“Qarib Qarib Singlle”… A fun rom-com that pays no heed to gender equality!
About 20 years ago, Kamna Chandra penned simple love story of an irresponsible manchild and a meek girl-next-door. Kareeb. The film’s plot revolved around a man finding his resourcefulness so that he is capable to take care of his ladylove. Albeit its slightly patriarchal base, Kareeb was still an adorable love story. Cut to November 2017, a different story by the same writer is used by her filmmaker daughter Tanuja Chandra. Result? Qarib Qarib Singlle – an edgy travelogue romance with a similar foundation and a substantial dose of comedy.
Chronicling the impulsive escapade of an unlikely couple, Qarib Qarib Singlle is told through its widowed heroine’s eyes. A successful Malayali woman, Jaya (Parvathy) is shown to be a workaholic who has got no sincere friends to count on. Even though she hardly looks like one, Jaya is pitched to us as a 35-year old lonely woman. Her primary conversations go on the lines of ‘phir se virgin ban gayi toh? Darwaza bandh ho jaata hai’ among other things. I had a pointless hope on how Jaya would confront the other woman like Rani Mukerji’s Rhea did in Hum Tum. She doesn’t. Rather Jaya resorts to a dating site Ab Tak Singlle (creative name, I admit). That’s where she meets her knight in shining armour – clad in a rather gaudy red tracksuit – Yogi (Irrfan).
It took a while for me to concur with the fact that the film wants Jaya to be a damsel in distress. The man in question – extremely goofy and confident – is not shown to have a deficiency by the absence of a woman in his life. He is a mystery person throughout with a vague source of affluence and he tries to make intrusion appear cute (although not at problematic levels like many of our mainstream romances). While all of this is fine, the woman here is akin to a stranded ship that desperately needs to get ashore.
If you are cut for content like this, that deeply (or rather unknowingly) underlines inequality, Qarib Qarib Singlle will be a helluva entertainer for you. Because given their natural differences, Jaya and Yogi make for a couple worth investing in. There are refreshingly cute moments where Jaya – like most Hindi film heroines – threatens Yogi’s confidence with absolute abandon and irreverence. In a very likely instance, Jaya is proven right as one of Yogi’s not-so-svelte exes addresses him as a brother equivalent. The situation is the opposite, later, when the woman in question is attractive (bombshell, in far more relatable terms). In doing so, the film ascertains the ageing hero’s desirability quotient and the former female character remains more or less a comic relief. Couldn’t it have been the other way round too? Just broadly thinking.
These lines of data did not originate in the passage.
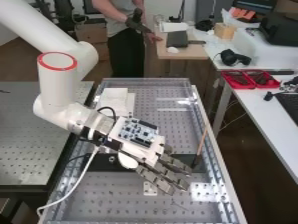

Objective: Grab the pcb board and place it in the clear container

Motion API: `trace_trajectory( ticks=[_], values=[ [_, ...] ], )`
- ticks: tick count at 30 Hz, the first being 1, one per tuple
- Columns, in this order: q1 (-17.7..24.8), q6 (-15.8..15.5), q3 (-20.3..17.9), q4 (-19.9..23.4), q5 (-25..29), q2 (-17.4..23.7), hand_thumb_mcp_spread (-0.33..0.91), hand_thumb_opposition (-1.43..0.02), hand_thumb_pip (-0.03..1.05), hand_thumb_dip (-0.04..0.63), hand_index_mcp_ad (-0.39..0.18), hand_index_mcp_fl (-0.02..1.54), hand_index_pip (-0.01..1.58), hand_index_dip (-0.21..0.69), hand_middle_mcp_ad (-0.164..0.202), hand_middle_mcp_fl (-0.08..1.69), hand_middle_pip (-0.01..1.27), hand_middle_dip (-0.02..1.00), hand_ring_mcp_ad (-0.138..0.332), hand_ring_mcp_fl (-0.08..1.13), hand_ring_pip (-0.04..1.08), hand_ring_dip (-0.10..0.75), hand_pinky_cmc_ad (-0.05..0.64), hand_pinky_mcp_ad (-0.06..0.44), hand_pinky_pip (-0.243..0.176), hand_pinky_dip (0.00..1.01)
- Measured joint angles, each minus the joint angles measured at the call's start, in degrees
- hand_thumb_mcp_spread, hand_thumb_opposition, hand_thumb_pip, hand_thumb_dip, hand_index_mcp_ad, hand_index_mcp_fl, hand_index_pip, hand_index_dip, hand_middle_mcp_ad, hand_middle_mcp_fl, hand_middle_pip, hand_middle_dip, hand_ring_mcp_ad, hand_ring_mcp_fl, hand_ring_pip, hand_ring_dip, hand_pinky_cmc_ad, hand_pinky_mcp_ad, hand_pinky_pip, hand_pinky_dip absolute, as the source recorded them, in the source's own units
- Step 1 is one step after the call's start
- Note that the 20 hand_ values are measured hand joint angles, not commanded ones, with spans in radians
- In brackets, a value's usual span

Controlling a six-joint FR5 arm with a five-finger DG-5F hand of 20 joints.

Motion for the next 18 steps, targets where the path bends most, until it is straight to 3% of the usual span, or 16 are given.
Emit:
trace_trajectory(
  ticks=[9, 18],
  values=[
    [0.0, -0.1, 0.2, -0.4, -0.3, -0.3, 0.72, -0.84, 0.41, 0.29, -0.255, 0.31, 1.33, 0.374, -0.019, 0.05, 0.14, 0.16, 0.131, 0.0, 0.1, 0.028, 0.278, 0.15, -0.075, 0.2],
    [-0.1, 0.0, 0.2, -0.3, -0.3, -0.4, 0.72, -0.84, 0.41, 0.279, -0.286, 0.4, 1.39, 0.367, -0.019, 0.05, 0.14, 0.16, 0.131, 0.0, 0.1, 0.028, 0.278, 0.15, -0.075, 0.2]
  ],
)
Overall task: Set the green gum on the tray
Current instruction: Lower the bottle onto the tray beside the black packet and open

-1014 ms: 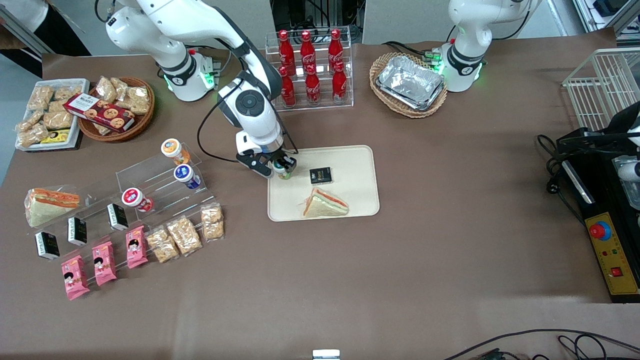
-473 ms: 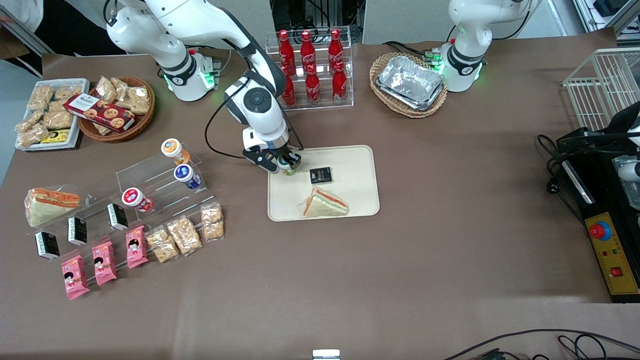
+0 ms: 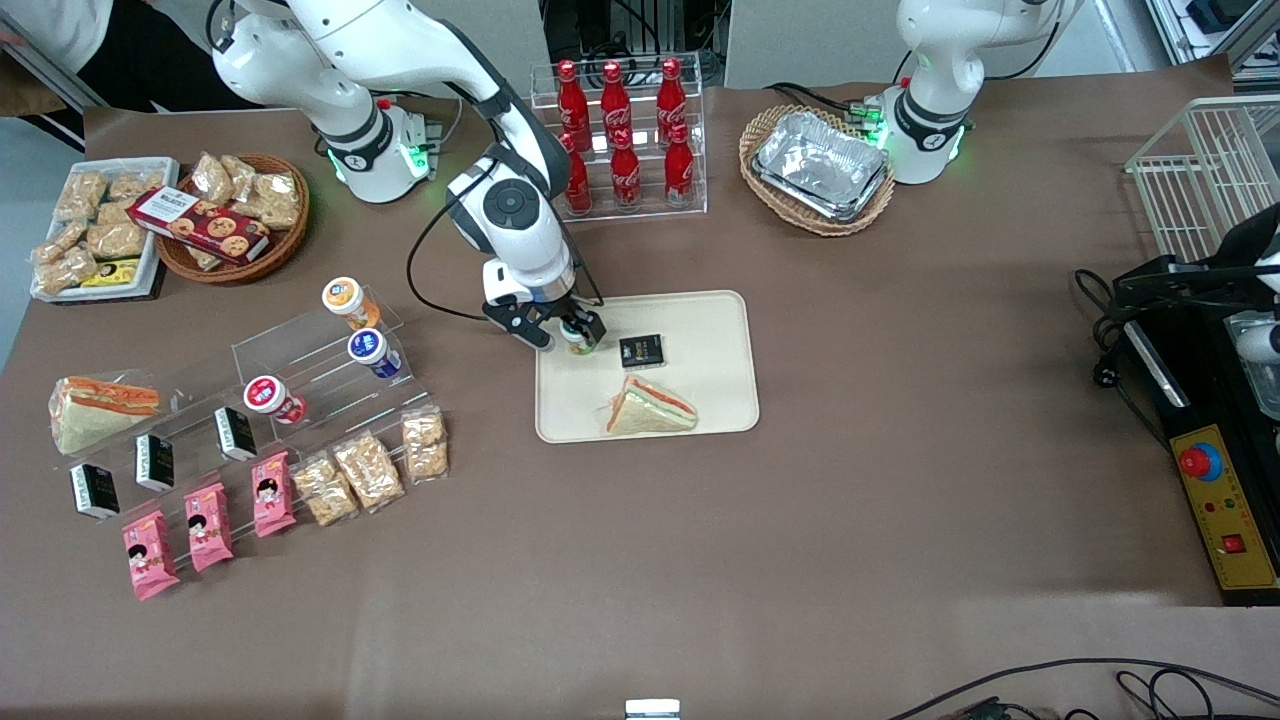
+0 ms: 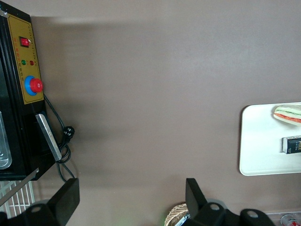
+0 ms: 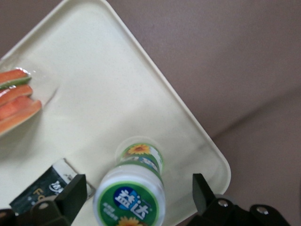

Very ably performed by Irrfan, many of the initial scenes work. He hums Bade Achche Lagte Ho leaving a gap between the lines so that the girl could fill in a word just as the original song. He organically gets along with her family, as if nothing had happened – like how it is with most of us revisiting elements from our long-forgotten past. This is precisely the reason why the film involves us significantly in the first half. Soon, Qarib Qarib Singlle goes on a weird trajectory of narcissism that serves no justice to the dew-fresh Parvathy and her stupendous effort. There’s a long, excuse of a sequence where an OTC tablet of hers turns out to be a hallucinogen of sorts leading the film to a never-ending drag of needless exposition. Even as we see Jaya casually hit it off with a handsome stranger and more so with a suitable ex-beau, the film projects her through a lens of guilt. When the man does it, the very same film turns indifferent. As if Jaya didn’t exist.
I would have still bought the Qarib Qarib Singlle’s intrinsic goofiness and the terrific lead acts if the film wasn’t so dull to sit through in the latter half. We so observe how uninvolved writing is the culprit here as Tanuja Chandra surprises us with a bunch of fresh directorial touches – be it Jaya breaking the fourth wall, the carefully planned half-empty frames or the occasional zooms on her facial expressions. Unfortunately, the screenplay (Tanuja Chandra, Gazal Dhaliwal) writers look at the film as a winning proposition than a definitive idea. The formulization makes it a Jab We Met with its genders reversed. Well, almost.